* About this exercise
Print the data that follows exactly as it stands, from its first line through the line containing "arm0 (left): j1", and stop there.

Collected data
§

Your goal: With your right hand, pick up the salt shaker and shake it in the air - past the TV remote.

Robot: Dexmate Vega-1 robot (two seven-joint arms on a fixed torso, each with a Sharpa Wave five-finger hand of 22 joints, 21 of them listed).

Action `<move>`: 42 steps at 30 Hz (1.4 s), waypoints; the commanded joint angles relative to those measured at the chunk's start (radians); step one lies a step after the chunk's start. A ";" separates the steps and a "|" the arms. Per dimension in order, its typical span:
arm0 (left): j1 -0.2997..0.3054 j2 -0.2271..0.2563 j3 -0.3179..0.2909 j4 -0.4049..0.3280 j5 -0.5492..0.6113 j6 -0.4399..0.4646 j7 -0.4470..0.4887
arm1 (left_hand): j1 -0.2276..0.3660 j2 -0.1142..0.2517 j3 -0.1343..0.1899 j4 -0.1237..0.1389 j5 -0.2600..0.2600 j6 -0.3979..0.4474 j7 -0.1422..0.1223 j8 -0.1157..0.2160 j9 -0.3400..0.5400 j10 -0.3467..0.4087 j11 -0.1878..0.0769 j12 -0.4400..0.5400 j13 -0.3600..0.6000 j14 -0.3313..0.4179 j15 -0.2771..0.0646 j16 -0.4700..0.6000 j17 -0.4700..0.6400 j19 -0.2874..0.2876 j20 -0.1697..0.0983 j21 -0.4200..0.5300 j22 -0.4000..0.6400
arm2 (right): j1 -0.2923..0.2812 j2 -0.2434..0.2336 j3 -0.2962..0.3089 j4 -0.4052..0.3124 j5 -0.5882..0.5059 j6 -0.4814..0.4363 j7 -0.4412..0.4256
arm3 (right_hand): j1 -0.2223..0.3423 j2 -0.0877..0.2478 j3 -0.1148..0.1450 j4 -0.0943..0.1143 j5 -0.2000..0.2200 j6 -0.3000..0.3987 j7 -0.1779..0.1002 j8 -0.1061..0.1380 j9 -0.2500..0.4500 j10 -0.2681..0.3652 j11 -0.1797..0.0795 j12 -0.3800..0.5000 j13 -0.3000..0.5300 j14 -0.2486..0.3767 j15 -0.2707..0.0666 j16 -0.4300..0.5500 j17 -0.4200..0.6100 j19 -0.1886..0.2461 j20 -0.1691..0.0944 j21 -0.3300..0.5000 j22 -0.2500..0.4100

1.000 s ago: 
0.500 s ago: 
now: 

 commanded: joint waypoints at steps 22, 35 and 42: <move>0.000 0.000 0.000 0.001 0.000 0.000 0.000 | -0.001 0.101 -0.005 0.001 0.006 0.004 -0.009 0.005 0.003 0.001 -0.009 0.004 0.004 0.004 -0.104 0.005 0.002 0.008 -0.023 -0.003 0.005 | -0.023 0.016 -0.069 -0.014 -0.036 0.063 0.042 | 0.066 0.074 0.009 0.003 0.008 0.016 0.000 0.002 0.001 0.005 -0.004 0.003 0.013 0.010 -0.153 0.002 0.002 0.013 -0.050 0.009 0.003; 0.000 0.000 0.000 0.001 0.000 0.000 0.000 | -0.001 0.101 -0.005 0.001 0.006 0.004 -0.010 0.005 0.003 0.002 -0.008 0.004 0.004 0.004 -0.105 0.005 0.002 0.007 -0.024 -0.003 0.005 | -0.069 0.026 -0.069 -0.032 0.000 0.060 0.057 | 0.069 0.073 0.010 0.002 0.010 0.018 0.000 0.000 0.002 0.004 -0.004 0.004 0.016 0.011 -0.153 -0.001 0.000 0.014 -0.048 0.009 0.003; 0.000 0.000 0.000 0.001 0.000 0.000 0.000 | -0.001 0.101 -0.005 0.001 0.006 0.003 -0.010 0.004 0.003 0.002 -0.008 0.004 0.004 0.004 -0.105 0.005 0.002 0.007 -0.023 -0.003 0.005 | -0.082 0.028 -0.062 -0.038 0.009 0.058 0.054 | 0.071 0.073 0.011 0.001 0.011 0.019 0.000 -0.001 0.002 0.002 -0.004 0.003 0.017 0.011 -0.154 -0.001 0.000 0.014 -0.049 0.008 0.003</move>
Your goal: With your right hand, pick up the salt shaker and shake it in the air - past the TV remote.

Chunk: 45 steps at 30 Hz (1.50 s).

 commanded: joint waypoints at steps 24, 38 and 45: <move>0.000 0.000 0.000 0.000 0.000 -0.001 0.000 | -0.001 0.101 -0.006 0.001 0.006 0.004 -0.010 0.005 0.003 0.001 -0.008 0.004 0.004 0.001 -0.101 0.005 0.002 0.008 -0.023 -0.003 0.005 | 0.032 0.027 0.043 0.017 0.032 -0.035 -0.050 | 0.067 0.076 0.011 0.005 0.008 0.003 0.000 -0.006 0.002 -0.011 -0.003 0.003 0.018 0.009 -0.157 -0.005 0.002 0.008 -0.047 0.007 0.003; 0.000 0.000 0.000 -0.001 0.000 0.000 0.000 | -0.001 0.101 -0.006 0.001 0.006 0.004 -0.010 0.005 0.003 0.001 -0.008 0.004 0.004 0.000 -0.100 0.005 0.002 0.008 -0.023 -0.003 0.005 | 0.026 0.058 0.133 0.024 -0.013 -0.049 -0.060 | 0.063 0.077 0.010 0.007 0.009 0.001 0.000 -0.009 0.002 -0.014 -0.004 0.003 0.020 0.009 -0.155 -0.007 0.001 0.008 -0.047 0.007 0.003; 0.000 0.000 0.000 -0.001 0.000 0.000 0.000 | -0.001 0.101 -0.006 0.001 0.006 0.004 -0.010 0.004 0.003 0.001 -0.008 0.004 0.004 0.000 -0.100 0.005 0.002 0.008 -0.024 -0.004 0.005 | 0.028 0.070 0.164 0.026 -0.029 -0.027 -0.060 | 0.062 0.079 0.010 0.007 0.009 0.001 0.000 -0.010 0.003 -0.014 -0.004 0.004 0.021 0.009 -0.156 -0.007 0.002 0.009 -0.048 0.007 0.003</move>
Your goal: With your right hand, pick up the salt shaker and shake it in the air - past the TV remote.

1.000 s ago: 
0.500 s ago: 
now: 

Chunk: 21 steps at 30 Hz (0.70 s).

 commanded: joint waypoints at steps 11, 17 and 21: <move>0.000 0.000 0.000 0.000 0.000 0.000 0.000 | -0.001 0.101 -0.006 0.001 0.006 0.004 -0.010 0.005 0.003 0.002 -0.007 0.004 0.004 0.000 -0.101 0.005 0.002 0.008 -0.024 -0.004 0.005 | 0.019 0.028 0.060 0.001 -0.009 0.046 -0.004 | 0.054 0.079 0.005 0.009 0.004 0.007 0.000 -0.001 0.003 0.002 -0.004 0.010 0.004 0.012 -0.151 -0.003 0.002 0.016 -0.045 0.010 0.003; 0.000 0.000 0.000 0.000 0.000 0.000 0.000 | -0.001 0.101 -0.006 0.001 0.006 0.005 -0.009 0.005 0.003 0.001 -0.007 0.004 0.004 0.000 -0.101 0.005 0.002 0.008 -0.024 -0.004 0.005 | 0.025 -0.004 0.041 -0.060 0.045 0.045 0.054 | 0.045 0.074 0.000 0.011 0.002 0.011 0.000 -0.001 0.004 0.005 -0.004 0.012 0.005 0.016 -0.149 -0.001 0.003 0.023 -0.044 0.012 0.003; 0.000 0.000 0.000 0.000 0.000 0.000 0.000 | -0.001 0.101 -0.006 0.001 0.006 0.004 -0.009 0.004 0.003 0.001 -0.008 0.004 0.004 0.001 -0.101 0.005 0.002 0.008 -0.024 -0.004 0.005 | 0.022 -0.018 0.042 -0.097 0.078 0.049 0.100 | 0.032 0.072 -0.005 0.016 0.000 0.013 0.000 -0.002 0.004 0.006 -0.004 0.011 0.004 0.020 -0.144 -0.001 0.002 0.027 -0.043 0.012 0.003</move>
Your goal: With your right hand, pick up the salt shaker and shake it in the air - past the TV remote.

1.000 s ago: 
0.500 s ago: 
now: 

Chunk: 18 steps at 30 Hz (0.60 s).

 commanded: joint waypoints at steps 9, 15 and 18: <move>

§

* Solution
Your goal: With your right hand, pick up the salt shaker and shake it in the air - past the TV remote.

Robot: Dexmate Vega-1 robot (two seven-joint arms on a fixed torso, each with a Sharpa Wave five-finger hand of 22 joints, 21 of them listed).

Action `<move>`: 42 steps at 30 Hz (1.4 s), waypoints; the commanded joint angles relative to those measured at the chunk's start (radians); step one lies a step after the chunk's start. A ";" separates the steps and a "|" the arms. Per dimension in order, its typical span:
arm0 (left): j1 -0.2997..0.3054 j2 -0.2271..0.2563 j3 -0.3179..0.2909 j4 -0.4049..0.3280 j5 -0.5492..0.6113 j6 -0.4399..0.4646 j7 -0.4470..0.4887

What the exercise required has been answered in full.